Nerede okudum, şu an anımsayamadım ama : “Dertler seni boğacakmış gibi olduğunda evreni düşün” gibi bir şeydi. Evreni, yıldızları ve yaşam ihtimali olan tüm o gezegenleri düşündüğünde ne kadar da önemsiz şeylere üzüldüğünü fark edeceksin minvalinde kelimeler. Diyabet mi? Hıh. O da dert mi canım… Neler neler oluyor şu koskoca evrende!
Düşündüm. Olup biten onca şeyin ve onca yaşamın ve onca yaşam ihtimalinin arasında bir toz zerresiydim ben. Rahatladım. En azından en başta.
Sonra, ne kadar küçük ve ne kadar önemsiz olduğumu düşündükçe, bu dünyanın da bir ömrü olduğu ve er ya da geç yok olup gideceği geldi aklıma. Böyle düşündüğüm zamanlarda parmağımı bile kımıldatasım gelmedi. Ne için, kim içindi ki onca çaba? İlk kitabım basıldığında en azından onun ölümsüz olacağını düşünmüştüm. İnsanlar ölürdü, geriye kelimeler kalırdı. Ama kalır mıydı gerçekten? Bir süreliğine. Belki. Kitap yazmak o an anlamsız geldi. Karamsarlık, çok karanlık bir kuyuydu. Karamsarlık üzerimdeki çatıydı. Karamsarlık başımı üzerine koyduğum yastıktı. Karamsarlık altına girdiğim battaniyeydi.
Sonra yeni bir gün doğdu. Diğer günlerden herhangi biri gibiydi. Ama değildi de. Karmakarışık rüyaların arasından muhabbet kuşlarımızın cıvıldamaları beni uyandırdı. Evi topladım, şeker baktım, kahvaltı hazırladım, derslere girdim ve uzun zamandır ilk defa… yazdım.
O an anladım ki yazmak, hiç durmadan işlemek, tıpkı köstekli bir saatin dakikaları işlediği gibi kelimeleri kağıda işlemek iyi geliyordu bana.
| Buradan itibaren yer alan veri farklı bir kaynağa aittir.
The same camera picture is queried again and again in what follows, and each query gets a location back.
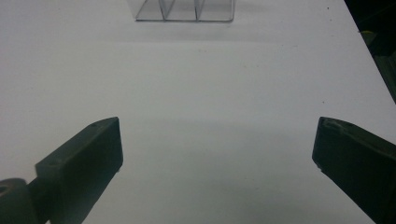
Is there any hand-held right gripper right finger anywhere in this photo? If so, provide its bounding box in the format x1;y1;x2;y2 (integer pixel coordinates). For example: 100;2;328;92
311;116;396;224

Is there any clear acrylic divided organizer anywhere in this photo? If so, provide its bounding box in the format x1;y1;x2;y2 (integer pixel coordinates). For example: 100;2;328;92
125;0;237;23

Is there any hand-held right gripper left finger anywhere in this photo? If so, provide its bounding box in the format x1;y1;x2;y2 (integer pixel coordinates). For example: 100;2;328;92
28;117;124;224

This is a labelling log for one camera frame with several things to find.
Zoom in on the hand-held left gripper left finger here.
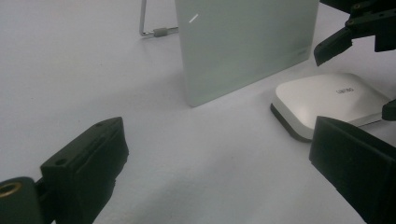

Biliyorum, bir yerlerde bir gezegen doğuyor ya da ömrümün yetmeyeceği uzaklıktaki bir galakside bir gezegen yok oluyor . Ama tüm bunlara rağmen, bu toz zerresinin yaşadığı her anın, yazdığı, çizdiği, pişirdiği, fotoğrafladığı her ama her şeyin -kısa bir süreliğine bile olsa- bir anlamı var. Dokunduğum diğer toz zerrelerinin sıcaklığı, bir ışık, bir hareket, bir his. Boşa değil.
Çaylı Kek
Bakewithpaws.com Eark Grey Chiffon Cake tarifinden uyarlanmıştır. Yumuşacık ve süngerimsi yapısı, hindistancevizi aromasının bergamotla yakaladığı uyumu umarım sizler de benim kadar beğenirsiniz.
İçindekiler:
Birinci etap:
2 yumurta sarısı*
40 gr (4 çorba kaşığı) hindistancevizi şekeri
50 ml (1/4 su bardağı) sıvı hindistancevizi yağı –veya saf yağ/tereyağı
120 gr yulaf unu (1 su bardağı + 2 çorba kaşığı)
Bir paket kabartma tozu
Yarım su bardağı (100 ml) taze demlenmiş ve soğutulmuş bergamotlu çay
1 tatlı kaşığı toz çay
1 çay kaşığı vanilya özütü
*
İkinci etap:
4 yumurta beyazı
60 gr (6 çorba kaşığı) hindistancevizi şekeri
Bir çimdik tuz
Yapılışı:
1.Geniş bir kapta 2 yumurta sarısı ve 40 gr hindistancevizi şekerini çırparak homojen hale getirin.
2.Çayı, vanilyayı ve sıvı yağı ekleyin. Tamamen homojen olduğunda yulaf unu, kabartma tozu ve 1 tatlı kaşığı toz çayı içine ekleyin. Pürüzsüz olana dek karıştırın.
3.Ayrı bir kapta yumurta beyazları, tuz ve 60 gr hindistancevizi şekerini mikser ile katı bir köpük olana dek çırpın.
4.Katı köpük karışımı yavaş yavaş ve hafifçe diğer karışıma yedirin.
5.Pişirme kağıdı ile kaplanmış batın kalıba dökün. Önceden ısıtılmış 170 derece fırında yaklaşık 1 saat pişirin. Bir kürdan ile pişip pişmediğini kontrol edin. Fırından alın, soğuyunca dilimleyip servis edebilirsiniz.
Notlar:
*Orijinal tarifte 4 yumurta sarısı var ama ben ağır bir yumurta kokusu verdiği için yumurta sarısı sayısını ikiye indirdim.